» TO DO: Below are lines of records; copy exactly those from the one containing "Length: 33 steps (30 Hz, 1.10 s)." through the one containing "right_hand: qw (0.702", leaving the pictures behind.

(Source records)

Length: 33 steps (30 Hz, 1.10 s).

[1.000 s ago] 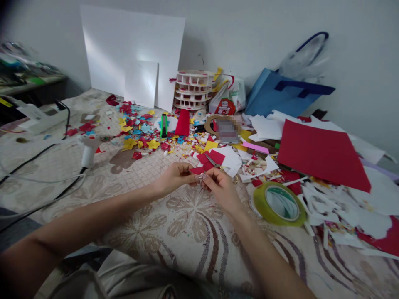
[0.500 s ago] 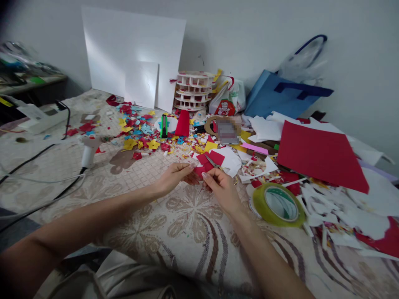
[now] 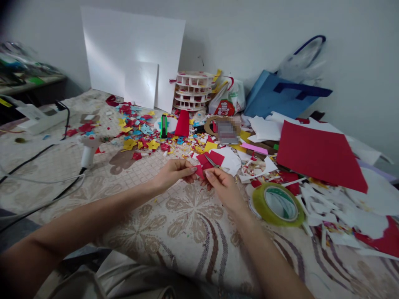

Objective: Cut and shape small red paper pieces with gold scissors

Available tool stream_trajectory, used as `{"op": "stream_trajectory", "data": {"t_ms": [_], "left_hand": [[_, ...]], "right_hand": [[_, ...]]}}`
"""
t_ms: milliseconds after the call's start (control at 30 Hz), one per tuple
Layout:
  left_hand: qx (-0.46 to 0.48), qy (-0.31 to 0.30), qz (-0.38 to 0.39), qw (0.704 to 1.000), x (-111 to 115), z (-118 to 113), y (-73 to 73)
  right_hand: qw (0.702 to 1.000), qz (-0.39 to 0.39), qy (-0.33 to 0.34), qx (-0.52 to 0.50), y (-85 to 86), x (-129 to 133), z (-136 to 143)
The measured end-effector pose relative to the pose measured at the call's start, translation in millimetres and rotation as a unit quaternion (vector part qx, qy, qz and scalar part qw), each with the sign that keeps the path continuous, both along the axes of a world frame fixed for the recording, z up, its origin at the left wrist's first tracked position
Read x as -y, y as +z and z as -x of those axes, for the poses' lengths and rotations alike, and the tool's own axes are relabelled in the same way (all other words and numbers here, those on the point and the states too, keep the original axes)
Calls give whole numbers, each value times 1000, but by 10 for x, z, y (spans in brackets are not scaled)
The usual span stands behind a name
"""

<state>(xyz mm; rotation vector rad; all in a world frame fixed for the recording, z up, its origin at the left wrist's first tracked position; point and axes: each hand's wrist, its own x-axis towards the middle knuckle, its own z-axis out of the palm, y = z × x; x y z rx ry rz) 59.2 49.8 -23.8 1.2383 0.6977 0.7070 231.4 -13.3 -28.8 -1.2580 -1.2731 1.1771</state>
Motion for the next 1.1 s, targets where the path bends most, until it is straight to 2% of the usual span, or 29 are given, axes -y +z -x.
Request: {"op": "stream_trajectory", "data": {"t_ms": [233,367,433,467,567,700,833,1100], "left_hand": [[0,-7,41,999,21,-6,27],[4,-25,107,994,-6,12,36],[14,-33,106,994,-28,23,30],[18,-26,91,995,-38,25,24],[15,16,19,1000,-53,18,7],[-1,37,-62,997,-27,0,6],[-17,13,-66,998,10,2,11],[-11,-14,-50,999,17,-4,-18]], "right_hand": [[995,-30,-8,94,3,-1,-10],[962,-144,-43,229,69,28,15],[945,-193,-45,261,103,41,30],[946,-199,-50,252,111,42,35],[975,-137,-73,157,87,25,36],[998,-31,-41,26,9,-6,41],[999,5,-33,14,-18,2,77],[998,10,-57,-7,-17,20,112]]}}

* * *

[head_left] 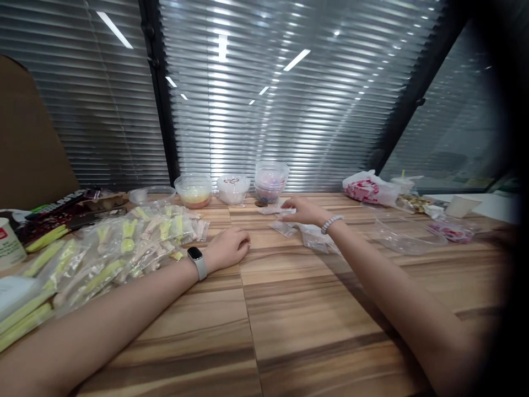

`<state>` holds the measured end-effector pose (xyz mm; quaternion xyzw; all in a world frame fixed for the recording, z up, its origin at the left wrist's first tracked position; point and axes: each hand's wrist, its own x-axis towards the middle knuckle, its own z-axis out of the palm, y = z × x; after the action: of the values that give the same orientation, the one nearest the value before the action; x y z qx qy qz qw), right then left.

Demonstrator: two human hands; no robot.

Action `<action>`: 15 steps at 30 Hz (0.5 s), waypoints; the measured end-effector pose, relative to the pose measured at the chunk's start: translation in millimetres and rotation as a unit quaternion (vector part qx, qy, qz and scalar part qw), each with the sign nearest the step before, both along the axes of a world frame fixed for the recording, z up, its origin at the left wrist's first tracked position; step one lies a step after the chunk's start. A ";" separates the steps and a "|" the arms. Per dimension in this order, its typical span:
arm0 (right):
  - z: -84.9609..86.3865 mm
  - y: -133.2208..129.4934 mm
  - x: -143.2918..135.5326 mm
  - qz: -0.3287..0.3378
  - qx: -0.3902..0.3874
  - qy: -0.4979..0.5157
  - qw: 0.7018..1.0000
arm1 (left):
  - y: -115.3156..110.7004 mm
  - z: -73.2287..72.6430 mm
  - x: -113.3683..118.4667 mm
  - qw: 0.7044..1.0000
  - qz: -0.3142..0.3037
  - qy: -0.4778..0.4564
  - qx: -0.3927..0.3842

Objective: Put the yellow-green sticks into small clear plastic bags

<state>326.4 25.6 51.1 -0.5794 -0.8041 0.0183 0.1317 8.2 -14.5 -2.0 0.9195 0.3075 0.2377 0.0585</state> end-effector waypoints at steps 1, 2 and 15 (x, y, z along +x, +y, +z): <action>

» WRITTEN ANSWER:
Length: 33 steps (30 Hz, 1.10 s).

[1.000 s ago] 
[0.500 s ago] 
[now] 

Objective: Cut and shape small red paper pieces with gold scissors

Available tool stream_trajectory, used as `{"op": "stream_trajectory", "data": {"t_ms": [_], "left_hand": [[_, ...]], "right_hand": [[_, ...]]}}`
"""
t_ms: milliseconds after the call's start (control at 30 Hz), one per tuple
Layout:
  left_hand: qx (-0.46 to 0.48), qy (-0.31 to 0.30), qz (-0.38 to 0.39), qw (0.704 to 1.000), x (-111 to 115), z (-118 to 113), y (-73 to 73)
  right_hand: qw (0.702 to 1.000), qz (-0.39 to 0.39), qy (-0.33 to 0.34), qx (-0.52 to 0.50), y (-85 to 86), x (-129 to 133), z (-136 to 143)

This is the complete output.